Data records
BEGIN
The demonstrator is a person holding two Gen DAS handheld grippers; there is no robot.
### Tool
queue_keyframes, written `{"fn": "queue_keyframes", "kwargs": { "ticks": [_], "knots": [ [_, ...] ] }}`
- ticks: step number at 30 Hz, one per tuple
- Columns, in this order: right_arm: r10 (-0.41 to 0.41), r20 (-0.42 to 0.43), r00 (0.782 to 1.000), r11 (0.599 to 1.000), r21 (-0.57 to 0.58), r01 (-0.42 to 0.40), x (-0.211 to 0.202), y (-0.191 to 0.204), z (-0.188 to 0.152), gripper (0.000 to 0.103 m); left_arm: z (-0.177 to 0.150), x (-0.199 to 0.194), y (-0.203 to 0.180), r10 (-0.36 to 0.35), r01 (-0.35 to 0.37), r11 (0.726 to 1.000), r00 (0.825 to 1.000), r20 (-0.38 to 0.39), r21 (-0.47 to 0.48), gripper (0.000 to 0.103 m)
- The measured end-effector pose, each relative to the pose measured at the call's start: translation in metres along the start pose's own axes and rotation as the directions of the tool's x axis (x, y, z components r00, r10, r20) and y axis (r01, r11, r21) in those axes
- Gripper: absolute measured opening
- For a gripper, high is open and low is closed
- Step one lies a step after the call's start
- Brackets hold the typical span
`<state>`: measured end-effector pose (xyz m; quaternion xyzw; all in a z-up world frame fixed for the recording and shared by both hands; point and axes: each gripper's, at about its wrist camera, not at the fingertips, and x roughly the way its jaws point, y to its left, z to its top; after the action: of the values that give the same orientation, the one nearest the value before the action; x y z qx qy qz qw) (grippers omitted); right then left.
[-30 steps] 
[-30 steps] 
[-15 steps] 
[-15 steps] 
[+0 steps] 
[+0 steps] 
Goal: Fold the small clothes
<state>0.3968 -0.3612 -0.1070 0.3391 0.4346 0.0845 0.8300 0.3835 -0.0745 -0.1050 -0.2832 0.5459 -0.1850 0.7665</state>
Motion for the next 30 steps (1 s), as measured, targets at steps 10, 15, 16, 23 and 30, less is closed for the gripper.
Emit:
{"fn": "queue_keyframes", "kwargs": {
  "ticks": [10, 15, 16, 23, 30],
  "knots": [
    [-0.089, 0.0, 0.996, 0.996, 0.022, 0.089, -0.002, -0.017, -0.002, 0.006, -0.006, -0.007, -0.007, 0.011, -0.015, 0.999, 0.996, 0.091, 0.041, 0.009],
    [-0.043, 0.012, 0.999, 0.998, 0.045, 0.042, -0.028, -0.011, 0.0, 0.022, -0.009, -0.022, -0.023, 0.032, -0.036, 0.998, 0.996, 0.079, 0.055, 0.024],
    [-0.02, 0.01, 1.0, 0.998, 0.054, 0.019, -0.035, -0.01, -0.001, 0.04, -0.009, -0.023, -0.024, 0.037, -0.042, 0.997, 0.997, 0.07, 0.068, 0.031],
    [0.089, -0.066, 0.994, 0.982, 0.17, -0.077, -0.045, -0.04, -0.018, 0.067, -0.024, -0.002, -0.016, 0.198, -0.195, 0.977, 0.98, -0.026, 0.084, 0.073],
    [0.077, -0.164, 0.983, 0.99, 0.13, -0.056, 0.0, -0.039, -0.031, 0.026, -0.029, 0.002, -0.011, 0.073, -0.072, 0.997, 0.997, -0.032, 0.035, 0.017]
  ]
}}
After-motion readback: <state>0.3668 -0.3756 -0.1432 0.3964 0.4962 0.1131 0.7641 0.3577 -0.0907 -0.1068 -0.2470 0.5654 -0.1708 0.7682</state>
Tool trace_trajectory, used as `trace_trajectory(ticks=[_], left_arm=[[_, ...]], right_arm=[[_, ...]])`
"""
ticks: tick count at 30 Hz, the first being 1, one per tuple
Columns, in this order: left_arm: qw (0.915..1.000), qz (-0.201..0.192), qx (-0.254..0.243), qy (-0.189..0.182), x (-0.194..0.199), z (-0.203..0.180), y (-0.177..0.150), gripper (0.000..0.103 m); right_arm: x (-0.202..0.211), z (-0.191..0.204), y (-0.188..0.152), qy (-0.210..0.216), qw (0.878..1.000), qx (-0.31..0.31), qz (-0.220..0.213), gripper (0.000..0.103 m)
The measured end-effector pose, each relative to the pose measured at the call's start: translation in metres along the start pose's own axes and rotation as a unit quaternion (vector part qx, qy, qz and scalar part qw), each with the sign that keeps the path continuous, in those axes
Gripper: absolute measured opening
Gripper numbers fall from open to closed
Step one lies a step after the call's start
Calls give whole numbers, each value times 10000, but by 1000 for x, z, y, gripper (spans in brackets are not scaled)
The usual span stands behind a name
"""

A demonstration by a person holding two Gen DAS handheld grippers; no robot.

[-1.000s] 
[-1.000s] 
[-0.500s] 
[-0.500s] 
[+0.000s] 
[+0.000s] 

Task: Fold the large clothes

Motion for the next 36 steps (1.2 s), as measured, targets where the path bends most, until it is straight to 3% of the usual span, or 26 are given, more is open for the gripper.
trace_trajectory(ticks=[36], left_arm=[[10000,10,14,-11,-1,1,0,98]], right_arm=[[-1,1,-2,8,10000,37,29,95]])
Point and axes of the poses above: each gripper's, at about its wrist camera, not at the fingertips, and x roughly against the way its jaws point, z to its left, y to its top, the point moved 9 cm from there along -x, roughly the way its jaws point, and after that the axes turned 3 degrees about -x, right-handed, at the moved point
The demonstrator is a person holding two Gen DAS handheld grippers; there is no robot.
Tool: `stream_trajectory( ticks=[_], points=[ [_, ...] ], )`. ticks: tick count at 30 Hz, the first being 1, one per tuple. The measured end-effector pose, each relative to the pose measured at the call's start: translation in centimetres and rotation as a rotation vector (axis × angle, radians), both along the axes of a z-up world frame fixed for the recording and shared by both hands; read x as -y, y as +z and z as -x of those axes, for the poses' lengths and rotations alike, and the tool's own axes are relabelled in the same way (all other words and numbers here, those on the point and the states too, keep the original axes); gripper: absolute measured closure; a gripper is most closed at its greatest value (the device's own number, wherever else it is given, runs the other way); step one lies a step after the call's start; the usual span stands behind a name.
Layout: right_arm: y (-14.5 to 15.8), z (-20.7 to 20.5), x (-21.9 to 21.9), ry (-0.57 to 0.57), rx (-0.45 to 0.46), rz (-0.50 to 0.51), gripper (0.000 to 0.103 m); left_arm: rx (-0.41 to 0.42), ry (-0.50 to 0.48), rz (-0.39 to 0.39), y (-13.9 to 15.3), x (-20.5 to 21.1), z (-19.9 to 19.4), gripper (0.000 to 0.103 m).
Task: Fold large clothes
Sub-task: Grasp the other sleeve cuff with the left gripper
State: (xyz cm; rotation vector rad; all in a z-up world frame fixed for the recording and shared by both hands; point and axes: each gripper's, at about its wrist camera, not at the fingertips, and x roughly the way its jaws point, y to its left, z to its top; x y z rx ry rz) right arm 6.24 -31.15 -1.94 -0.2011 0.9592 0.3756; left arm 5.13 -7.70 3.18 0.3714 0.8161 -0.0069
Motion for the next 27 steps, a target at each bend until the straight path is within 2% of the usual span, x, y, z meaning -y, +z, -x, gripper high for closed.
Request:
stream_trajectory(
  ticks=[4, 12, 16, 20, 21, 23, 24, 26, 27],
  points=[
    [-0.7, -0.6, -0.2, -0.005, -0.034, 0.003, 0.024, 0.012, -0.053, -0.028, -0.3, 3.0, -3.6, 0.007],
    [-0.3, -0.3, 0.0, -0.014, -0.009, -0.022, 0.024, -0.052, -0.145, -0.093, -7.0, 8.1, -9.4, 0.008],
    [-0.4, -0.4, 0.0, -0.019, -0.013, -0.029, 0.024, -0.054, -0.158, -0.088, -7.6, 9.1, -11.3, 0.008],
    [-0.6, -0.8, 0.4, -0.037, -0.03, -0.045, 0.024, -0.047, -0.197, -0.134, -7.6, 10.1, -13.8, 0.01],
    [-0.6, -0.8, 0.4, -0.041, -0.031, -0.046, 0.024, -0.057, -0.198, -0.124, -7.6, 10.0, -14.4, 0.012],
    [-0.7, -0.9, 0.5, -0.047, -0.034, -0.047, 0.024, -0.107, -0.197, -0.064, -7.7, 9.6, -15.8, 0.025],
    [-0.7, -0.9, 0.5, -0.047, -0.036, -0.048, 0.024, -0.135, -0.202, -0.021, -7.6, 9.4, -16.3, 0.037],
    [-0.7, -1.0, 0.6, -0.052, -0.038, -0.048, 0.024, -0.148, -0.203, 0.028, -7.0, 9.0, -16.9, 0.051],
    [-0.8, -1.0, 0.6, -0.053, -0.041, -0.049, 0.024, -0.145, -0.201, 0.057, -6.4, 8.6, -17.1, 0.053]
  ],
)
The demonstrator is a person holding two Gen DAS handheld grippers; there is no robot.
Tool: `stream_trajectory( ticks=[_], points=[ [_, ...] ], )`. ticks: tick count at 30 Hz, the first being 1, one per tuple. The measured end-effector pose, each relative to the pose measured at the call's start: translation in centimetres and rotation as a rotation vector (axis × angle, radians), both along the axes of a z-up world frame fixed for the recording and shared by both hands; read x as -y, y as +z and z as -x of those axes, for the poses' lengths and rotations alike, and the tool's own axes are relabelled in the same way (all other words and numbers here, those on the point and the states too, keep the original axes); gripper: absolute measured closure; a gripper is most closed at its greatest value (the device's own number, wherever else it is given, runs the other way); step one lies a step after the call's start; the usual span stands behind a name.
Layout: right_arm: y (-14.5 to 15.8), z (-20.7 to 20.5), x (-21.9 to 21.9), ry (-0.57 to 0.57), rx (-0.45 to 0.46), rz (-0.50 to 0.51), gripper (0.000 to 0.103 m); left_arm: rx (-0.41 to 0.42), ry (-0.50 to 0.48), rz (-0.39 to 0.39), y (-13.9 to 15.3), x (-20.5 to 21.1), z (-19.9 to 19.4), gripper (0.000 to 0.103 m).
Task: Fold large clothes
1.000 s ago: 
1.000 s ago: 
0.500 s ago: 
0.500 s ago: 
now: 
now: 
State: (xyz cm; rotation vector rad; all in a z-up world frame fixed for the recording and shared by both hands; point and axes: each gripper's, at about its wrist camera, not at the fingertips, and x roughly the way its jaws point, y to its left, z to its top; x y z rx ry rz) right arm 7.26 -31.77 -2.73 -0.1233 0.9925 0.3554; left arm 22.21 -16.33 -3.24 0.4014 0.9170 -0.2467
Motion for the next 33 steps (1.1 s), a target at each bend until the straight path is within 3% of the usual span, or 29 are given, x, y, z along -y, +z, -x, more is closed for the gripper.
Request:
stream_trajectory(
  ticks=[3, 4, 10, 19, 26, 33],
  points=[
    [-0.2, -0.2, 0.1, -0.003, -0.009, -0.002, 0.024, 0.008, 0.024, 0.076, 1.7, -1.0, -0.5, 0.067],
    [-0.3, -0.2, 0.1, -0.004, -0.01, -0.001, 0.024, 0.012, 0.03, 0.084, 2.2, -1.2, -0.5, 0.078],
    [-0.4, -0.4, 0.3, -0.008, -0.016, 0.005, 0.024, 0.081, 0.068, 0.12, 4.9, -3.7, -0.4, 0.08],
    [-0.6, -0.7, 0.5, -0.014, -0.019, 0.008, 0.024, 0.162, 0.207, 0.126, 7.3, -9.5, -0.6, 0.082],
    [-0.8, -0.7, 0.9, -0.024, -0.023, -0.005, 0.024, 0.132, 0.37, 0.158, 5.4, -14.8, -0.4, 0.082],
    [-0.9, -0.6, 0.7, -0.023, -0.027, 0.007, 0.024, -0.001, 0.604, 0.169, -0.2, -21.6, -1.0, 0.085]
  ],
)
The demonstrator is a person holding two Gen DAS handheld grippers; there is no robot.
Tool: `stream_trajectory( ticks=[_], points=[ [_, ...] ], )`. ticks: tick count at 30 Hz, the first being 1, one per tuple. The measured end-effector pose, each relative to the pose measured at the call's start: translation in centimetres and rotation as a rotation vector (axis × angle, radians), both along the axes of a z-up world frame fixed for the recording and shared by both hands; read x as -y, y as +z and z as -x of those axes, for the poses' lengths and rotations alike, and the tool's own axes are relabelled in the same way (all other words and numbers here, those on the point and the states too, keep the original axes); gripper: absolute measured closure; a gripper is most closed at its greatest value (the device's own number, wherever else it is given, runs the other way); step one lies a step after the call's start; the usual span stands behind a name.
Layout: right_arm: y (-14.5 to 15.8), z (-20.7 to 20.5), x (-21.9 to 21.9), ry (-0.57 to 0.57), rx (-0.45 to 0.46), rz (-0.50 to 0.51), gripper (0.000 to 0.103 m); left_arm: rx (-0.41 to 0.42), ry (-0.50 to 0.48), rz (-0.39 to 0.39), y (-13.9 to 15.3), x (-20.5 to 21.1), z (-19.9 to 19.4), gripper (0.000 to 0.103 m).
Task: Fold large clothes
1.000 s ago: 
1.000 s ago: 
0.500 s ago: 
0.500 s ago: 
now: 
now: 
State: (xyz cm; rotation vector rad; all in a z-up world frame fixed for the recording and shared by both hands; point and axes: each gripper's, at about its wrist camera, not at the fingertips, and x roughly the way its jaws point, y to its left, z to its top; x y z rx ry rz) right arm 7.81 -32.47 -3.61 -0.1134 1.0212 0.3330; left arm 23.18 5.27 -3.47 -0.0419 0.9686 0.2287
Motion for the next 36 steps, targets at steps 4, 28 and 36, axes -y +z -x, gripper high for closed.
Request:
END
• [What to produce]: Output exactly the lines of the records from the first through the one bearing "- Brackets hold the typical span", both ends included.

• [Response area]:
The demonstrator is a person holding two Gen DAS handheld grippers; there is no robot.
### Tool
queue_keyframes, written `{"fn": "queue_keyframes", "kwargs": { "ticks": [_], "knots": [ [_, ...] ] }}`
- ticks: step number at 30 Hz, one per tuple
- Columns, in this order: right_arm: r10 (-0.41 to 0.41), r20 (-0.42 to 0.43), r00 (0.782 to 1.000), r11 (0.599 to 1.000), r21 (-0.57 to 0.58), r01 (-0.42 to 0.40), x (-0.211 to 0.202), y (-0.191 to 0.204), z (-0.188 to 0.152), gripper (0.000 to 0.103 m); left_arm: z (-0.177 to 0.150), x (-0.199 to 0.194), y (-0.203 to 0.180), r10 (-0.36 to 0.35), r01 (-0.35 to 0.37), r11 (0.726 to 1.000), r00 (0.825 to 1.000), r20 (-0.38 to 0.39), r21 (-0.47 to 0.48), gripper (0.000 to 0.103 m)
- The measured end-effector pose, each relative to the pose measured at the call's start: translation in metres along the start pose's own axes and rotation as the directions of the tool's x axis (x, y, z components r00, r10, r20) and y axis (r01, r11, r21) in those axes
- Gripper: absolute measured opening
- For a gripper, high is open and low is closed
- Step one lies a step after the call's start
- Brackets hold the typical span

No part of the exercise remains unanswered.